EXERCISE PROMPT - Please transcribe the records precisely; pictures stay out of your copy.

DATA PROVIDED -
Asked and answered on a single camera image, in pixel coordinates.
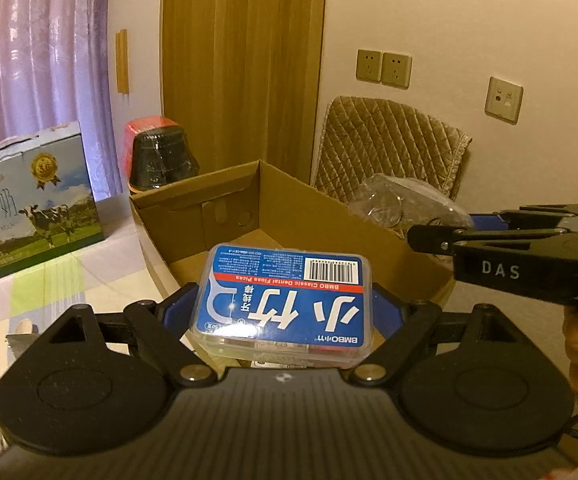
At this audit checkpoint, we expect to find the white speckled spoon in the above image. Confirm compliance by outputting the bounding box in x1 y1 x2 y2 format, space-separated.
15 318 39 335

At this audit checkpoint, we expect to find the blue dental floss pick box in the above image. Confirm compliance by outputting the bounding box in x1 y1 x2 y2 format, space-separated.
189 244 374 368

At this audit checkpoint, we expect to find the open cardboard box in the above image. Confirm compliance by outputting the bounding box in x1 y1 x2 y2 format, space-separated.
130 159 456 361

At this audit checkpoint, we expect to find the wooden wall strip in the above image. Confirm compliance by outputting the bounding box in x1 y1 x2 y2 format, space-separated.
114 29 130 96

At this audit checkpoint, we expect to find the right black wrapped bowl stack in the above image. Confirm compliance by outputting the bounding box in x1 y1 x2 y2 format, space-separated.
123 116 199 194

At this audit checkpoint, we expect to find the clear plastic bag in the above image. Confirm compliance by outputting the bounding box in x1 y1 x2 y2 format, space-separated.
347 174 474 238

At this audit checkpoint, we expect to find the quilted brown chair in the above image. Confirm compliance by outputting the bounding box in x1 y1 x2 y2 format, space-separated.
312 96 471 203

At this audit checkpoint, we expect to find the purple curtain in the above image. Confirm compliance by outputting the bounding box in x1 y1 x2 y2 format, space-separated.
0 0 122 200

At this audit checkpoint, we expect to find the double wall socket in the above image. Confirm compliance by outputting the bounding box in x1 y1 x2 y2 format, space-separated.
355 50 414 89

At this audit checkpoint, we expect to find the single wall outlet plate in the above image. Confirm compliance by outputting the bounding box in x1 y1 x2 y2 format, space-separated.
484 76 523 125

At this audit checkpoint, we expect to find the blue milk carton box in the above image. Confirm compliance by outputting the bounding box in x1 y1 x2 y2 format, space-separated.
0 122 104 278

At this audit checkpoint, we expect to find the wooden door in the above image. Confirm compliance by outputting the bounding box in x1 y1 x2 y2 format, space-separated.
160 0 325 181

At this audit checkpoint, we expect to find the silver foil pouch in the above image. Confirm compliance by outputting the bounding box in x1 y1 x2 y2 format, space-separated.
6 334 40 361

RESPONSE TO THIS TASK -
Asked and answered on a single camera image, in pixel coordinates.
At this audit checkpoint, we expect to find the white speckled spoon in the above image. Confirm compliance by outputting the bounding box in x1 y1 x2 y2 format, space-separated.
15 318 39 335

At this audit checkpoint, we expect to find the blue dental floss pick box in the above image. Confirm compliance by outputting the bounding box in x1 y1 x2 y2 format, space-separated.
189 244 374 368

At this audit checkpoint, we expect to find the open cardboard box in the above image. Confirm compliance by outputting the bounding box in x1 y1 x2 y2 format, space-separated.
130 159 456 361

At this audit checkpoint, we expect to find the wooden wall strip in the above image. Confirm compliance by outputting the bounding box in x1 y1 x2 y2 format, space-separated.
114 29 130 96

At this audit checkpoint, we expect to find the right black wrapped bowl stack in the above image. Confirm compliance by outputting the bounding box in x1 y1 x2 y2 format, space-separated.
123 116 199 194

At this audit checkpoint, we expect to find the clear plastic bag in the above image. Confirm compliance by outputting the bounding box in x1 y1 x2 y2 format, space-separated.
347 174 474 238

At this audit checkpoint, we expect to find the quilted brown chair in the above image. Confirm compliance by outputting the bounding box in x1 y1 x2 y2 format, space-separated.
312 96 471 203

At this audit checkpoint, we expect to find the purple curtain in the above image. Confirm compliance by outputting the bounding box in x1 y1 x2 y2 format, space-separated.
0 0 122 200

At this audit checkpoint, we expect to find the double wall socket in the above image. Confirm compliance by outputting the bounding box in x1 y1 x2 y2 format, space-separated.
355 50 414 89

At this audit checkpoint, we expect to find the single wall outlet plate in the above image. Confirm compliance by outputting the bounding box in x1 y1 x2 y2 format, space-separated.
484 76 523 125

At this audit checkpoint, we expect to find the blue milk carton box in the above image. Confirm compliance by outputting the bounding box in x1 y1 x2 y2 format, space-separated.
0 122 104 278

At this audit checkpoint, we expect to find the wooden door in the above image. Confirm compliance by outputting the bounding box in x1 y1 x2 y2 format, space-separated.
160 0 325 181

At this audit checkpoint, we expect to find the silver foil pouch in the above image. Confirm compliance by outputting the bounding box in x1 y1 x2 y2 format, space-separated.
6 334 40 361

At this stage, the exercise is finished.